TASK BRIEF:
Go through the data and copy each line where the string "bowl" appears.

EXTRACTED DATA:
********

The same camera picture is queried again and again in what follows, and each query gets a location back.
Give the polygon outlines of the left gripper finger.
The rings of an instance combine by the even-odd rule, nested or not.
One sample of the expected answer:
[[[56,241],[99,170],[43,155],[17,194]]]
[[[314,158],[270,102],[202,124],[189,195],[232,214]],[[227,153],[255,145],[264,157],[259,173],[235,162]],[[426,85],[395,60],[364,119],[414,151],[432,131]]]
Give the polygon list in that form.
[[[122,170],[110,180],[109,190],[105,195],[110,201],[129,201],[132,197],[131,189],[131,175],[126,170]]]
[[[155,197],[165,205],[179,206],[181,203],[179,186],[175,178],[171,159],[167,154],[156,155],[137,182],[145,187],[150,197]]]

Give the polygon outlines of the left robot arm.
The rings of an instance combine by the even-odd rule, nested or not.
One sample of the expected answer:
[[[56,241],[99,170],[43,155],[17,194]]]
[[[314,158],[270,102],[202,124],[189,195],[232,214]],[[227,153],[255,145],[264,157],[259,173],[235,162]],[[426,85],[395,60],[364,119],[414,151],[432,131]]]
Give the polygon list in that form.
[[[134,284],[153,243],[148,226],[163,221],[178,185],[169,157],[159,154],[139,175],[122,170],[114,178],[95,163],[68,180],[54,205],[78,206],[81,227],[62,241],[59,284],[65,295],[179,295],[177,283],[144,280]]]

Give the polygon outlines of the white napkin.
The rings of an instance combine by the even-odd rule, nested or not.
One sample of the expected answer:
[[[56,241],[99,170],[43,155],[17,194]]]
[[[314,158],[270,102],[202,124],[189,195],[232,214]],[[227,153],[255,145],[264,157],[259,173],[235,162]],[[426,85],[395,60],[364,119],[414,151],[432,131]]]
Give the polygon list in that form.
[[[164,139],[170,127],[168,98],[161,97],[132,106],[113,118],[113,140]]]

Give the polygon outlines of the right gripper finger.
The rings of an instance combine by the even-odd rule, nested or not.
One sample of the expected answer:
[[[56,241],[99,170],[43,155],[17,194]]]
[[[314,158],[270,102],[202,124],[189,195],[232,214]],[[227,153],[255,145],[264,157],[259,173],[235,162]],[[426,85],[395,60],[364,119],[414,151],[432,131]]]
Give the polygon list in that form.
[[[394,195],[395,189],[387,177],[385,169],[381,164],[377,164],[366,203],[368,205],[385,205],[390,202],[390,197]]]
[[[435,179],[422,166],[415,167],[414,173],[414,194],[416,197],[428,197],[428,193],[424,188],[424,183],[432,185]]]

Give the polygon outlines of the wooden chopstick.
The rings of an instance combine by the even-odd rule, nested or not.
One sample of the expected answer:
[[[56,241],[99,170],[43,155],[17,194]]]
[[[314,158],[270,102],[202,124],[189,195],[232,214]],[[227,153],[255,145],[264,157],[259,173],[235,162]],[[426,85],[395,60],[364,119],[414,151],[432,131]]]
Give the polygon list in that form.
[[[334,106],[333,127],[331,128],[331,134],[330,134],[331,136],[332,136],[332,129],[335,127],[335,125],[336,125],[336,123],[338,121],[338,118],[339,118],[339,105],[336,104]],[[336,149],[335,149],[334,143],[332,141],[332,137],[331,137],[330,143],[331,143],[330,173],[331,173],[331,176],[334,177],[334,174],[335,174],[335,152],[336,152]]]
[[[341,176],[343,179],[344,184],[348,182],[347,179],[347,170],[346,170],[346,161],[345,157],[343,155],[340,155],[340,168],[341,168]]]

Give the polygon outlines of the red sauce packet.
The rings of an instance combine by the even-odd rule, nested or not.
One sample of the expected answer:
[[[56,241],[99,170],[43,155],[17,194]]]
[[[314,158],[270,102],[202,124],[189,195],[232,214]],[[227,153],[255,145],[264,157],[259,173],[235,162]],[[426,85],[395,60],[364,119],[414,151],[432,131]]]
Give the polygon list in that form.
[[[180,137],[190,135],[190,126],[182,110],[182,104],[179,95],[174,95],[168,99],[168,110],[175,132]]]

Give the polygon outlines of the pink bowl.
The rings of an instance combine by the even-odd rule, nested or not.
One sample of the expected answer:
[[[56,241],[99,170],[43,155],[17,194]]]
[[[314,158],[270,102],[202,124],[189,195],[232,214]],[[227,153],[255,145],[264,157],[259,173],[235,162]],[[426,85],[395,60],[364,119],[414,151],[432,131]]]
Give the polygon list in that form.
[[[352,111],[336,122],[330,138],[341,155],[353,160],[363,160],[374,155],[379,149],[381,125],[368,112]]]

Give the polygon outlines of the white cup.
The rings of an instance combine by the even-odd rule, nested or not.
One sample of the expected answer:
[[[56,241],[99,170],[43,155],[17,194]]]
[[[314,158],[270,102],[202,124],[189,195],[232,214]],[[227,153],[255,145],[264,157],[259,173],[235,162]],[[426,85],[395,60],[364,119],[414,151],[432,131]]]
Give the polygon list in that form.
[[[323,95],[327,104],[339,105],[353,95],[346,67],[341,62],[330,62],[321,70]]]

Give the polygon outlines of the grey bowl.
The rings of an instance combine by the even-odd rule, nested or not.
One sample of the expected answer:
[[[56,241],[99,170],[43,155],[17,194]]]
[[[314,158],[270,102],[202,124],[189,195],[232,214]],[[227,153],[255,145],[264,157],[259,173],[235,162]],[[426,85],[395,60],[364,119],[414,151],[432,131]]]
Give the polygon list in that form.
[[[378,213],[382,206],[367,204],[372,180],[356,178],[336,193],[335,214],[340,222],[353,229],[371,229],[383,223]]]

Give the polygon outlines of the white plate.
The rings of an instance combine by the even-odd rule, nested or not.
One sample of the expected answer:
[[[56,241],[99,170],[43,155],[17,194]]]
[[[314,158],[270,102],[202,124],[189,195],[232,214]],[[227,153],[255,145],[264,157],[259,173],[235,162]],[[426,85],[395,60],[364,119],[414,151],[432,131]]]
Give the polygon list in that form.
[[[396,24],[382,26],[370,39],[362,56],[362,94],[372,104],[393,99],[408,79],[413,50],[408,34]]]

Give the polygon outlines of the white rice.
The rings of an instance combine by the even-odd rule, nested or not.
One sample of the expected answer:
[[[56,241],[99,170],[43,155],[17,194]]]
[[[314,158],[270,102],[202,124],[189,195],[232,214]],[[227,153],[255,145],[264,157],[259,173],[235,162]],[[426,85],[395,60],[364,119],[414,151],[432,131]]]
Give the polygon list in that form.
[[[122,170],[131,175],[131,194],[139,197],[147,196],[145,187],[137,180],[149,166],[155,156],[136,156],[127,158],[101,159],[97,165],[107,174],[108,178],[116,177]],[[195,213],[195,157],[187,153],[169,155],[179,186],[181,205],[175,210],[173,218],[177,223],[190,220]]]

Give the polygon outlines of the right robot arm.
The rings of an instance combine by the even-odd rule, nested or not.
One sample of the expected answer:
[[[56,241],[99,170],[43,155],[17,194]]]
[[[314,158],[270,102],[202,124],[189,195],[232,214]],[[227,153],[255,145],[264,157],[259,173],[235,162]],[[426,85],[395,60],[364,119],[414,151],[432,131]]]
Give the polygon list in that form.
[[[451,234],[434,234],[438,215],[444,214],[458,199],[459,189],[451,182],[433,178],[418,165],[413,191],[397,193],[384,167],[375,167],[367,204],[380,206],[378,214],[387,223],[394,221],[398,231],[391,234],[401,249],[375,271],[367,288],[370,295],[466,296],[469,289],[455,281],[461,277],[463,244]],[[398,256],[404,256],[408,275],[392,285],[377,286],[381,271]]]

********

EXERCISE RESPONSE:
Give the polygon outlines of the pink bowl.
Give the polygon outlines of the grey bowl.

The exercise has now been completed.